Friday roundup: Cobb County still losing money on Braves, Beckham now wants two new stadiums, A’s reveal latest crazy rendering

It’s yet another morning to wake up and read the news and want to immediately go back to bed, or maybe get out of bed and protest something or just hug somebody. There’s a full week of additional stadium and arena news to recap, though, and that still matters, even if maybe not quite as much as man’s inhumanity to other humans, so:

  • Cobb County is still losing money on the new Atlanta Braves stadium, but it was at least down to $5.8 million last year from $8 million the year before. That’s mostly thanks to increased property tax payments from the development around the stadium, though, and as I’ve covered before, property taxes aren’t free money, they’re revenues that are supposed to pay for all the social costs of new development, so please everybody stop pretending that’s how fiscal math works.
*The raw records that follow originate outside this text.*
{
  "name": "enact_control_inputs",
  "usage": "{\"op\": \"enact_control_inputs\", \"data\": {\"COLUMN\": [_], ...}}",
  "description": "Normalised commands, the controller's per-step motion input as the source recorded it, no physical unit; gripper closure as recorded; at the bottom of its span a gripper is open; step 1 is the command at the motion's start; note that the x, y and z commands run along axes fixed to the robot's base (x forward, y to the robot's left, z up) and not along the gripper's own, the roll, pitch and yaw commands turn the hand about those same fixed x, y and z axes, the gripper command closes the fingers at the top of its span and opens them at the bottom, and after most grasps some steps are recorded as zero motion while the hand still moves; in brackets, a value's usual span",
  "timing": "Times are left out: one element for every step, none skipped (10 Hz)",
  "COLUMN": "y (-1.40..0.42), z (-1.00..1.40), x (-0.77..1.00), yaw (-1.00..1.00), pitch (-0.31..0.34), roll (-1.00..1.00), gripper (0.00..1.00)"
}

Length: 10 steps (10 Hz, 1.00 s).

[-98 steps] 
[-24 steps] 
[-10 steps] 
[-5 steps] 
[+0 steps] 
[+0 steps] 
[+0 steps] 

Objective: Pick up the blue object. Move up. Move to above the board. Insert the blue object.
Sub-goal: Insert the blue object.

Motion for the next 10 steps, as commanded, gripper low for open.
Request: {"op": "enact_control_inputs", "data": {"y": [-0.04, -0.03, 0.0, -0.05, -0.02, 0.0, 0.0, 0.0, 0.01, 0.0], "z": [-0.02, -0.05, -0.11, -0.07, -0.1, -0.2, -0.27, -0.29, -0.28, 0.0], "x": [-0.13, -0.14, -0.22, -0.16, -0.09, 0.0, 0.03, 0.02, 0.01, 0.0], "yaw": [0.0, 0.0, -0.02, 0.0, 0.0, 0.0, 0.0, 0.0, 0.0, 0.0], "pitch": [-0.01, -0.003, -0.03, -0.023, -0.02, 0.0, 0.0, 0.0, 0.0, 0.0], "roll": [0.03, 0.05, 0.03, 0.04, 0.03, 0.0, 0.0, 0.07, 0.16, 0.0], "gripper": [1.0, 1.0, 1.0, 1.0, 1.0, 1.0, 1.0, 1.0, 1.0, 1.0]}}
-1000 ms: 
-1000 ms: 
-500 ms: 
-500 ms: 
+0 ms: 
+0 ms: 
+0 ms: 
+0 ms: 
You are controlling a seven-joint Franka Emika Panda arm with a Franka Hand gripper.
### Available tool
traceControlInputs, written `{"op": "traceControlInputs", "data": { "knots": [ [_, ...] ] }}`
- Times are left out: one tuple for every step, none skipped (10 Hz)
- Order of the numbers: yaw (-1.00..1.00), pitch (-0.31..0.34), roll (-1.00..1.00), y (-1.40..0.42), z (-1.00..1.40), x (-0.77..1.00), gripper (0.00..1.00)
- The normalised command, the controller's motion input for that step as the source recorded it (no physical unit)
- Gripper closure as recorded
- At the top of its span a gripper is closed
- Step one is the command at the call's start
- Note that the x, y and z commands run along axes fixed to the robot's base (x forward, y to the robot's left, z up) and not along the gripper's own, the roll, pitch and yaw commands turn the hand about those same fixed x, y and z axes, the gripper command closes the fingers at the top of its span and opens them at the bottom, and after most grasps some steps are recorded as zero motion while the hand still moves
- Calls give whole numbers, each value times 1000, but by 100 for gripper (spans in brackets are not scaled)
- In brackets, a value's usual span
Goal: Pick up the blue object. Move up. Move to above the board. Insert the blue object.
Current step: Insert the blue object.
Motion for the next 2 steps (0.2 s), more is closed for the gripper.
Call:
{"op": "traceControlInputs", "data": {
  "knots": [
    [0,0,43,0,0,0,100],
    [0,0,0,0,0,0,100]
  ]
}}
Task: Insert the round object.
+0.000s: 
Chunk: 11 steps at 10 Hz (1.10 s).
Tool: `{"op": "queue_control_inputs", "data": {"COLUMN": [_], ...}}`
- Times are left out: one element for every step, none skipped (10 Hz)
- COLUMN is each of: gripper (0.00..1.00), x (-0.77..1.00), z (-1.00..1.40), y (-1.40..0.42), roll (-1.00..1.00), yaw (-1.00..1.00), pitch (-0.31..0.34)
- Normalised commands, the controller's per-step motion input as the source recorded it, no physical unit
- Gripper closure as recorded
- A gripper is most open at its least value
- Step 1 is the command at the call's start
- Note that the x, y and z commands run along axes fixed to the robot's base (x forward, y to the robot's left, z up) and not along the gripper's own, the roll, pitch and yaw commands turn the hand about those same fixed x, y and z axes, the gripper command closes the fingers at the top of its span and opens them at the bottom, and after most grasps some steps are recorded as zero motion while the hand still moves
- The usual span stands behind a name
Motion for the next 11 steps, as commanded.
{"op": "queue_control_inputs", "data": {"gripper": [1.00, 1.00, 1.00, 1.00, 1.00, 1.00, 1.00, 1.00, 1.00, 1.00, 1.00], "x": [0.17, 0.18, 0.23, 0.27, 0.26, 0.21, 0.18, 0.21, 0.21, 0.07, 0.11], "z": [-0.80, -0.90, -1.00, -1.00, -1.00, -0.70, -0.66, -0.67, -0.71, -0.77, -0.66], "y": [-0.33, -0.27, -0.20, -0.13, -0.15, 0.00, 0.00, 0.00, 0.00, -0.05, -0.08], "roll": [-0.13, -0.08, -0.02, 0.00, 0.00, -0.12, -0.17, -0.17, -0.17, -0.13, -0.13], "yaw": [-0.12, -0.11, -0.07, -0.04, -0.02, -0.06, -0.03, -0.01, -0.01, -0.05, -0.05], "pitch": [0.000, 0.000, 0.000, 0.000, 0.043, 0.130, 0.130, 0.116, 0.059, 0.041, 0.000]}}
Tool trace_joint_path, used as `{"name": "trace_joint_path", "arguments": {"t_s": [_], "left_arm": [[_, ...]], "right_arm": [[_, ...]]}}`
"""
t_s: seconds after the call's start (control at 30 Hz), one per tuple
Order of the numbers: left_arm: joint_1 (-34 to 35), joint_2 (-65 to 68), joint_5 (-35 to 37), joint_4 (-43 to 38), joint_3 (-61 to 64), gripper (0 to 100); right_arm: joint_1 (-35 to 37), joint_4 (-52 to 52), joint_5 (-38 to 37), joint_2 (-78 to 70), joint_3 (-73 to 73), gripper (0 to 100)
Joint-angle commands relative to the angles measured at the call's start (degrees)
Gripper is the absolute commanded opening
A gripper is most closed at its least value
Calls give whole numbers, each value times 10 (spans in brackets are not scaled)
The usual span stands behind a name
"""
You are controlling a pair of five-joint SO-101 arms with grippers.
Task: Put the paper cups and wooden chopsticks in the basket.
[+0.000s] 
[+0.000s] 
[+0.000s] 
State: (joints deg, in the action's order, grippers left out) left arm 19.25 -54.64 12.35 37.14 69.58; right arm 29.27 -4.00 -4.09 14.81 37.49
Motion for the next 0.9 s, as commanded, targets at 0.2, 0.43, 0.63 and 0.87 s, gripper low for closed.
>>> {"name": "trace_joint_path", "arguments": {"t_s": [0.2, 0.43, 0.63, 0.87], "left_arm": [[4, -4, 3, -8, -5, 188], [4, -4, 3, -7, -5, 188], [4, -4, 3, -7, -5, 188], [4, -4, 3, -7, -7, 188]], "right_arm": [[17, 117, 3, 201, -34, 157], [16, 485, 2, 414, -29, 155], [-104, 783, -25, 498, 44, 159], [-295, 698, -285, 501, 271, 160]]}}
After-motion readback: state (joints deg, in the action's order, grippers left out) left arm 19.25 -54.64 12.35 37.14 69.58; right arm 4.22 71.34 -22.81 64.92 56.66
  • David Beckham’s Inter Miami (do I have to keep identifying them that way? you bet I do!) now wants to play its first two MLS seasons, 2020 and 2021, at a new stadium in Fort Lauderdale while waiting for its Miami stadium to be ready. I admit to being somewhat confused as to how an 18,000-seat stadium can be built in Fort Lauderdale in less than a year (even if it’s just a temporary facility that will eventually be converted to host the franchise’s youth team) when it’ll take two years at least to build one in Miami, but mostly I’m just excited for Beckham to have two different stadium ideas that can run into inevitable obstacles because he’s Beckham.
  • The Oakland A’s dropped another new rendering of their proposed Howard Terminal stadium as part of their latest site plan, and mostly it’s notable for apparently being the only building left with its own electrical power after the apocalypse wipes out the rest of humanity, which should help ticket sales. Vaportecture fans will also be pleased to see that the gratuitous shipping cranes for unloading containers to nowhere have been moved to a different corner of the site, possibly for logistical reasons but more likely because the renderers thought they framed the image better there.
  • Tottenham Hotspur stadium update: Finally looks on target to open in early April, except for the small problem that players trying to take corner kicks will tumble backwards down a slope if they stand more than one foot from the ball.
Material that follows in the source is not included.